Banking regulations are crushing the banking industry. Last year (1994) a small-town banker received 2,945 pages of new regulations, amendments, and proposed regulations. For six long weeks five regulators conducted “compliance examinations,” busily comparing books and records with more than ten thousand pages of regulations and searching for violations. The “compliance examinations” followed the major annual “safety-and-soundness” examinations.
The Community Reinvestment Act forces bankers to give special consideration to individuals who belong to minority groups. It compels bankers to grant loans on the basis of race, gender, and national origin rather than credit worthiness. The U.S. Department of Justice always stands ready to lend support to the regulators who may mete out stupendous fines. Their threat alone is enough to make all bankers quite subservient.
Bankers live in constant fear of criminal prosecution for violations of banking regulations. Minor infractions such as overdrafts on an executive’s checking account call for draconian penalties. Minor deviations from a regulator’s interpretation of a regulation may be penalized severely. Facing their regulators, most bankers stand at attention, stammering “Yes, Sir,” or “No, Sir, …. I am truly sorry, Sir, …. We will follow your instructions immediately, Sir.”
Under such conditions it is not difficult to reflect on the future of American banking. In the coming years, the number of banks (now about 11,000) is likely to shrink through mergers, syndications, cartelization, and other combinations. It takes large law and regulation departments to specialize in the intricacies of banking law and engage with the regulators and their prosecutors. Million-dollar fines per day are likely to crush most banks except for the giants such as Citicorp with $213 billion in assets or Bank of America with $180 billion. The regulators themselves undoubtedly will applaud the concentration movement as it simplifies and reinforces their control over the industry.
The trait and type of banking personnel is likely to change. Men of character, integrity, and independent judgment will give way to two types which thrive in all kinds of command systems: the servants and bondsmen who obey all orders and the villains who corrupt all orders. The number of banking scandals is bound to multiply in the coming years.

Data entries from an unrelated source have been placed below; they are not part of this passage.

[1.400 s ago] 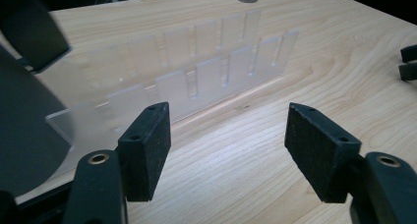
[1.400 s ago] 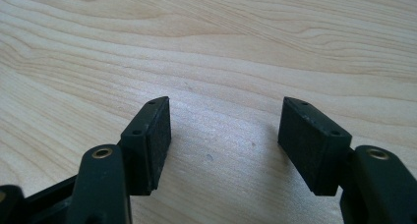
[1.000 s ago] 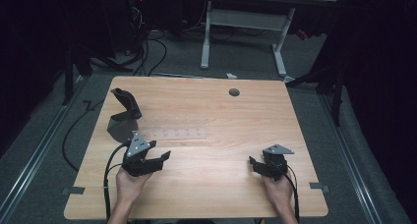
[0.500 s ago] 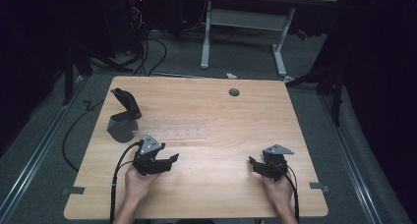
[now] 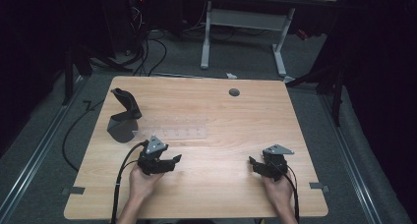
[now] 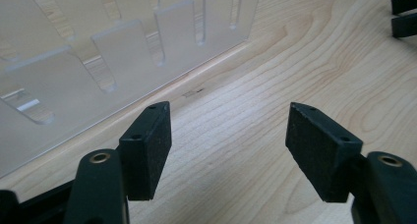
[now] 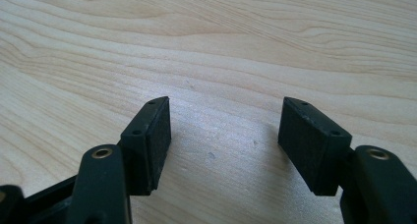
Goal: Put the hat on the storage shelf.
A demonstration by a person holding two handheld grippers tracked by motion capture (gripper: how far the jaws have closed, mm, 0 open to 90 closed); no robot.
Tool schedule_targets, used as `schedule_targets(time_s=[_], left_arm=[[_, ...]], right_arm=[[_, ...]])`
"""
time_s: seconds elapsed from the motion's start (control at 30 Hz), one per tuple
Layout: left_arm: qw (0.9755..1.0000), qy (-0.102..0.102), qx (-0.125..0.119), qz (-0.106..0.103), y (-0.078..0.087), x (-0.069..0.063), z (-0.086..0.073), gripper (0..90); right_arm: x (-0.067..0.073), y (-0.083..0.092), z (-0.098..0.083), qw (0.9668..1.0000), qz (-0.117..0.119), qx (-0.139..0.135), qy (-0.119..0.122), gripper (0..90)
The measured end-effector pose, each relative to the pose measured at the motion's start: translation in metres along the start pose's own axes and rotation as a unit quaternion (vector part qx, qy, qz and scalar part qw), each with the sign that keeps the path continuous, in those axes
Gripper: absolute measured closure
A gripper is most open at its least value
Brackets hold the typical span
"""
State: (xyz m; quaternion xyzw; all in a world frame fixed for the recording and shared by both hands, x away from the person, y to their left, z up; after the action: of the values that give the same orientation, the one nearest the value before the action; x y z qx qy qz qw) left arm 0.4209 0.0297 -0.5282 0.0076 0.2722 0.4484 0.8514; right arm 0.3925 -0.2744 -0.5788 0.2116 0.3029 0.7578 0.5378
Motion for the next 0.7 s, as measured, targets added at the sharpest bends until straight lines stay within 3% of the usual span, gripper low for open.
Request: schedule_targets(time_s=[0.3,0.5,0.7], left_arm=[[0.9999,0.005,-0.002,0.012,-0.006,0.008,-0.006,36.0],[0.9994,-0.021,-0.004,0.029,-0.011,0.014,-0.011,36.8],[0.9989,-0.022,0.000,0.040,-0.016,0.020,-0.018,36.7]], right_arm=[[0.000,0.000,0.000,1.0000,0.000,0.000,0.000,37.4],[0.000,0.000,0.000,1.0000,0.000,0.000,0.001,37.3],[0.001,0.000,0.000,1.0000,0.001,0.000,0.001,37.1]])
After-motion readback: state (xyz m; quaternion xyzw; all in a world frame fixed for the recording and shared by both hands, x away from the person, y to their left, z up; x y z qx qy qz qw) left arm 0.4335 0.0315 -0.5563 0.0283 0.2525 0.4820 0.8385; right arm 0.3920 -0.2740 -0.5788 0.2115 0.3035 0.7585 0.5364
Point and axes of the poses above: each handheld gripper's, and its own axes: y roughly backward along the jaws, z roughly out of its top, x roughly to its left, the point moved 7 cm from there along -y, roughly forward along the jaws, and after that the axes turned 1 degree about -y, right-handed, at the moved point
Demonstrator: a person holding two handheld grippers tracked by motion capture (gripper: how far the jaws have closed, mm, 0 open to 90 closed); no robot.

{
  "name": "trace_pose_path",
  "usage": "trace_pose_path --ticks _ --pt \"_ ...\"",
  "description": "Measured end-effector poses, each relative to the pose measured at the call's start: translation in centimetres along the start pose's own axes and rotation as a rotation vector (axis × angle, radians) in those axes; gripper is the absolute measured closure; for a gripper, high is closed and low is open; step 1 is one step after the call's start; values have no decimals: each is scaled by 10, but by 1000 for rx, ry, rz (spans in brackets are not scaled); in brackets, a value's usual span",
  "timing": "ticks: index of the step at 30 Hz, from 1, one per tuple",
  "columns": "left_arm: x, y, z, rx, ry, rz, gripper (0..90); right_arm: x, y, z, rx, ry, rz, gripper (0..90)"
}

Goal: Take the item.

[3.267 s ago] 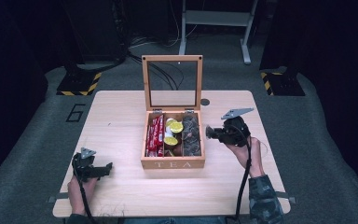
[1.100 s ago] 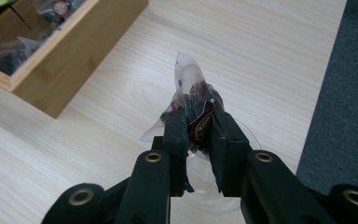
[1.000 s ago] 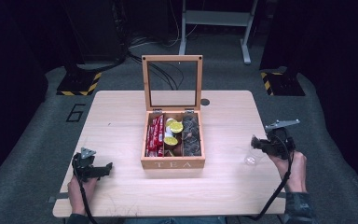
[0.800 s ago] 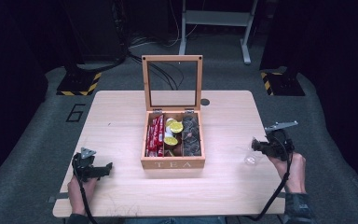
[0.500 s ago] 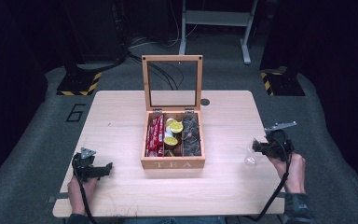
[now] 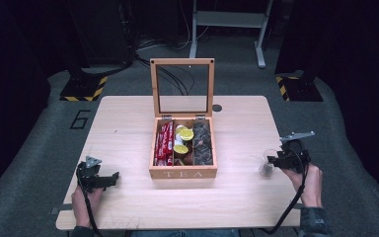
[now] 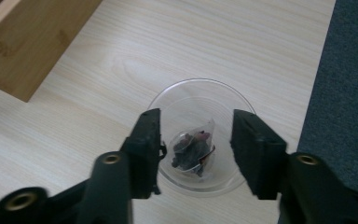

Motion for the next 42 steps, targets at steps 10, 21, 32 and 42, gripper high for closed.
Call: trace_pose_path --ticks 10,21,32,42 --pt "0 0 0 1 0 0 4 13 13 -6 -9 -111 -37 188" --pt "0 0 0 1 -1 0 4 26 38 -15 33 -214 -65 34" --pt "0 0 0 4 1 0 4 25 83 -24 117 -263 -94 0" --pt "0 0 0 4 1 0 4 3 129 -24 179 -270 -145 0"
Point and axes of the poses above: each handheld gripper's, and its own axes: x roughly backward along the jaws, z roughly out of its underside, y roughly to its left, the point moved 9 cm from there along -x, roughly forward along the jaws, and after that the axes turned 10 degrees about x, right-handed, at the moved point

While banking itself is bound to linger and wane, related industries offering deposit and loan services will grow and fill the void—provided they escape the banking regiment. The “money market” offering treasury bills, commercial paper, certificates of deposit, and other instruments beckons for deposits; mutual funds and brokerage funds offer special checking account advantages. Yet, all this banking ersatz will not take the place of old-fashioned banks; the regulators who sit in judgment of what every sector of the capital market may do will not allow it. Political control over money tends to be comprehensive.
Harassed by regulators and prosecutors, some bank customers may seek refuge abroad. Since the disintegration of the Soviet system emerging markets all over the world are begging for funds, offering many attractions and high returns for capital fleeing from U.S. regulators.
The greatest difference between rich countries and poor countries is not so much the quality and effort of labor nor the abundance of natural resources, but the size and vitality of the capital market in which private banks play a pivotal role. U.S. banking laws and regulations are straining to create the very conditions so characteristic of poor countries.